Mit ihren Blockaden, Kundgebungen und Traktorkorsos am Montag haben die deutschen Landwirte nach einer Umfrage zahlreiche Menschen im Land beeinträchtigt. In einer Umfrage des Instituts Yougov gab knapp jeder fünfte Befragte (19 Prozent) an, «verkehrstechnisch von den Bauernprotesten» am 8. Januar betroffen gewesen zu sein. Nicht gefragt wurde, inwiefern und wie stark die Menschen betroffen waren – ob sie beispielsweise im Stau standen und wie lange, ob sie Umwege genommen oder statt im Büro zu Hause gearbeitet haben.

Bei vielen Menschen stoßen die bundesweiten Proteste der Bauern auf Verständnis. In einer weiteren Yougov-Umfrage gaben 45 Prozent an, sie hielten die Aktionen für voll und ganz gerechtfertigt. Weitere 27 Prozent sehen die Proteste als «eher gerechtfertigt» an. Am höchsten ist die Zustimmung demnach in den höheren Altersgruppen.
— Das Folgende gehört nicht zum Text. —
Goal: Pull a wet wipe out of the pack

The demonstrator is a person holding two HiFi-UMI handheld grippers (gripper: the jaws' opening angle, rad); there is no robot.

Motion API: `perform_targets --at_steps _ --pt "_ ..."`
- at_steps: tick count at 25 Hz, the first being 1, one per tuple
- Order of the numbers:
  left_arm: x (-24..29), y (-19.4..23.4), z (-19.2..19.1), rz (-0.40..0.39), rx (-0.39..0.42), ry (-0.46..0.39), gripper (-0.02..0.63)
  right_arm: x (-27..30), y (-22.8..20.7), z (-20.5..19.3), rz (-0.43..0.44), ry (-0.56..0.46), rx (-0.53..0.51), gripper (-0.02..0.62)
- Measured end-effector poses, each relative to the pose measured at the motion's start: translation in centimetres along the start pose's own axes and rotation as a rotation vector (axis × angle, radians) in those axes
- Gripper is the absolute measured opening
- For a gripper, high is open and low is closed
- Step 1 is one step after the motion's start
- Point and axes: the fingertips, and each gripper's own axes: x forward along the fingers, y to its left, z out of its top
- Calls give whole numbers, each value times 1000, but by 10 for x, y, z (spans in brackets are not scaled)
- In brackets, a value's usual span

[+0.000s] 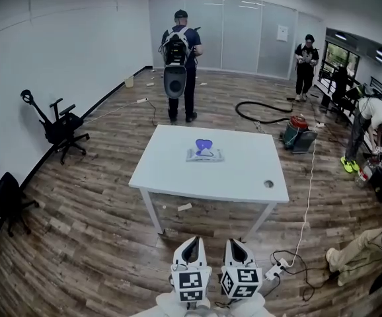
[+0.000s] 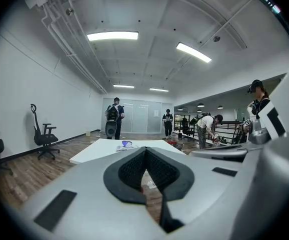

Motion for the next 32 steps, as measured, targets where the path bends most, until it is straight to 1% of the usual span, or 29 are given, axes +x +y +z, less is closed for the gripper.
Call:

Dagegen hält der Umfrage zufolge insgesamt etwa jeder fünfte Befragte die Proteste nicht oder überhaupt nicht für gerechtfertigt.

Bauerverband will völlige Rücknahme der Kürzungen

Die Proteste sind Teil einer Aktionswoche bis zum 15. Januar. Damit richten sich die Landwirte gegen geplante Subventionskürzungen der Bundesregierung. Schrittweise abgeschafft werden soll danach die Steuerbegünstigung auf Agrardiesel. Dass die Ampelkoalition einen Teil ihrer Kürzungspläne zurückgenommen hat, reicht dem Bundesbauernverband nicht aus.
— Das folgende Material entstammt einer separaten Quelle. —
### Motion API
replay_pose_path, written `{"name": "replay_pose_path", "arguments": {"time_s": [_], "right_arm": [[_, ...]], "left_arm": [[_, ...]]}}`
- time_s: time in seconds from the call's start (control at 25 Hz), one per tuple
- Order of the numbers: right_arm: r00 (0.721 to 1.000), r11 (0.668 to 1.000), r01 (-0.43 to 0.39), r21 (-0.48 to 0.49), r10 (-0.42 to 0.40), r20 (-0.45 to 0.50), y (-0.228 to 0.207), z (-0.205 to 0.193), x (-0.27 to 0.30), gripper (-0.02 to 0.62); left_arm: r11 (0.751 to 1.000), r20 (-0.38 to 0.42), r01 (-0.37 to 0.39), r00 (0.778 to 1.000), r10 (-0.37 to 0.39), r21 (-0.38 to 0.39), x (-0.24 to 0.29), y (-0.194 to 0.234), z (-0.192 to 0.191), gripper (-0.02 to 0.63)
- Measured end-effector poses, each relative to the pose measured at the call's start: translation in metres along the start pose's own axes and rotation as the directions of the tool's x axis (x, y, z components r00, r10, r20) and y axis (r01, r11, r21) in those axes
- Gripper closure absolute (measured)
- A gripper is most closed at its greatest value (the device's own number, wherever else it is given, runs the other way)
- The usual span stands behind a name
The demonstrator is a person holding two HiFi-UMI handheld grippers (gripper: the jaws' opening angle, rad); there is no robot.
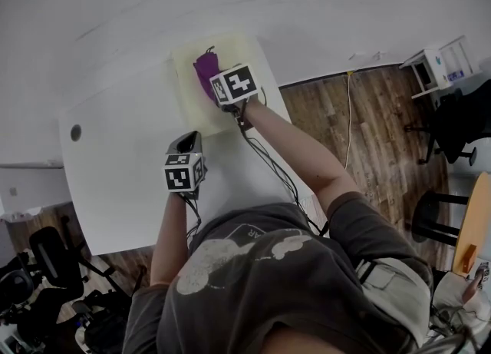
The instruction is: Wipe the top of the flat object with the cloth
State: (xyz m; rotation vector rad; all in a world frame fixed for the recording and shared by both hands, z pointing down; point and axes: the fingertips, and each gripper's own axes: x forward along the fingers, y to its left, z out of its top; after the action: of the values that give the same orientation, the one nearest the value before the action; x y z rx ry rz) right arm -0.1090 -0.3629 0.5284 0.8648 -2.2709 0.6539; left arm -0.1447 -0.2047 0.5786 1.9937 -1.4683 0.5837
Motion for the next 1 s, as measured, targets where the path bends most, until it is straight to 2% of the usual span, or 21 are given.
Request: {"name": "replay_pose_path", "arguments": {"time_s": [0.16, 0.4, 0.72, 1.0], "right_arm": [[0.998, 0.998, -0.055, -0.020, 0.055, -0.017, 0.034, -0.004, 0.008, 0.522], [0.995, 0.995, -0.095, -0.026, 0.094, -0.047, 0.064, -0.011, 0.019, 0.522], [0.992, 0.996, -0.077, -0.045, 0.072, -0.102, 0.070, -0.026, 0.032, 0.522], [0.993, 0.997, -0.053, -0.061, 0.047, -0.104, 0.067, -0.031, 0.037, 0.522]], "left_arm": [[1.000, 0.005, -0.001, 1.000, 0.001, 0.009, 0.000, -0.001, 0.000, 0.609], [1.000, 0.007, 0.002, 1.000, -0.002, 0.007, -0.002, -0.001, -0.001, 0.609], [1.000, 0.015, 0.004, 1.000, -0.004, -0.004, -0.002, -0.001, -0.002, 0.609], [1.000, 0.012, 0.003, 1.000, -0.003, -0.005, -0.001, 0.001, -0.001, 0.609]]}}
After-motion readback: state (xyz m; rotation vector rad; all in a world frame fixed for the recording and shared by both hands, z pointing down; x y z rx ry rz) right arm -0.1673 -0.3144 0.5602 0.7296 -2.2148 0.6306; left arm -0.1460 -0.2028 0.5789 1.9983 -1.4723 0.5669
«Mit diesem faulen Kompromiss holt die Bundesregierung keinen Trecker von der Straße», sagte Bauernpräsident Joachim Rukwied im ZDF-«Morgenmagazin». Er zeigte sich zufrieden mit den bisherigen Aktionen: «Die Proteste sind gut verlaufen, ordentlich verlaufen, wir haben die Rettungsgassen frei gehalten.» Die Landwirte behielten sich weitere Aktionen nach dem 15. Januar vor. Rukwied versicherte, die Demonstrationen seien nicht gegen die Bevölkerung gerichtet.

Wüst fordert vom Bund eine Agrar-Allianz

Nordrhein-Westfalens Ministerpräsident Hendrik Wüst schlägt angesichts der anhaltenden Bauernproteste ein Gremium analog zur Kohlekommission vor. Es sei Zeit für eine «breite Agrar-Allianz» und einen «Gesellschaftsvertrag für die heimische Landwirtschaft», sagte der CDU-Politiker der «Rheinischen Post».
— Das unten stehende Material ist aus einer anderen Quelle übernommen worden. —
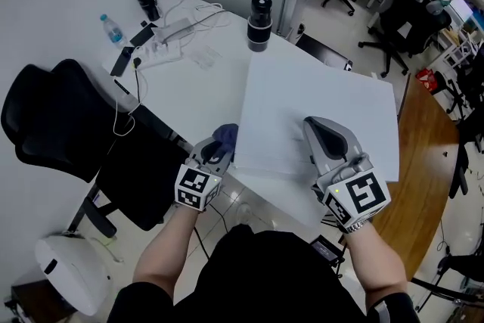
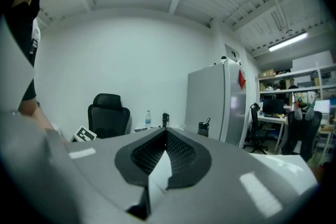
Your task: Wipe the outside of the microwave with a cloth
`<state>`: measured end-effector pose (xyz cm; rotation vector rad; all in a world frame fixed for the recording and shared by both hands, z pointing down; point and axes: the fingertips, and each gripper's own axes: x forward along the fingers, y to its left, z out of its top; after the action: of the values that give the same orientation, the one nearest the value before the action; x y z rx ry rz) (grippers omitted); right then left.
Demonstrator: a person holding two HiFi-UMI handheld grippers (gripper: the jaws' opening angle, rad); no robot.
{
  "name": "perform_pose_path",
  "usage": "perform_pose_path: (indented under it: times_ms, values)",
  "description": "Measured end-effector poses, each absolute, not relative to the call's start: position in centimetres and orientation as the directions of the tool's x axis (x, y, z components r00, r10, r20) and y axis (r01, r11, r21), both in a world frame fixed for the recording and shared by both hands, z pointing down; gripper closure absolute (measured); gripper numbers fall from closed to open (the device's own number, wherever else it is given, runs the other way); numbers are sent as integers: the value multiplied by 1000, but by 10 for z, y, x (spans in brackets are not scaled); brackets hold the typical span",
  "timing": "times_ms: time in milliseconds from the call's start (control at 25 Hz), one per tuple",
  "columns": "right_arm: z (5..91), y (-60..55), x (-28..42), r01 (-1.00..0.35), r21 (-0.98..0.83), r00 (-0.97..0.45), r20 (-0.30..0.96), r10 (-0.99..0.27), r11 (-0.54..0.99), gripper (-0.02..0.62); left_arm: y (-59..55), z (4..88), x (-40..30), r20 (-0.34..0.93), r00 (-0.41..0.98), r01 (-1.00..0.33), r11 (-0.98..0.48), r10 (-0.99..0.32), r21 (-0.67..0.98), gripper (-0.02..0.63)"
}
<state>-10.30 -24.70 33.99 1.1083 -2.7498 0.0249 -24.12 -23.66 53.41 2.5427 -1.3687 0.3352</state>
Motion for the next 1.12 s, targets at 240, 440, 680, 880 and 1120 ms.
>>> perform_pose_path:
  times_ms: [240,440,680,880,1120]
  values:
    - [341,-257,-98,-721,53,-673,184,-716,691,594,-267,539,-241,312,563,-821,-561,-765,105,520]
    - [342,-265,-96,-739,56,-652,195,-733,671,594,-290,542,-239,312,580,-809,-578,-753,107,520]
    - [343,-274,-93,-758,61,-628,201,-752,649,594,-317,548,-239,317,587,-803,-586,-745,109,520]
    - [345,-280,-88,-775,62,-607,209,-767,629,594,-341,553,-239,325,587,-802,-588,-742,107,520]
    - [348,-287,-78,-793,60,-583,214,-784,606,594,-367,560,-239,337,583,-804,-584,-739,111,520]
«Aus der gesellschaftlichen Mitte heraus kann die Agrar-Allianz sowohl für Befriedung sorgen als auch Chancen für die heimische Landwirtschaft aufzeigen.» Der Bund solle eine Kommission mit allen relevanten Interessenvertretern zur Zukunft der Landwirtschaft einberufen.

«Das Höfesterben ist real»

Aus Sicht des NRW-Regierungschefs sollten unter der Koordination des Bundes Vertreter der Landwirtschaft, von Politik, Einzelhandel, Umwelt- und Tierschutzverbänden, Gewerkschaften und Wissenschaft zusammenkommen. Die Landwirtschaft müsse stark bleiben, viele Betriebe hätten aber bereits aufgegeben. «Das Höfesterben ist real.» Die Ampel-Koalition habe ihre Beschlüsse «einem ganzen Berufsstand einfach vor den Latz geknallt», kritisierte Wüst.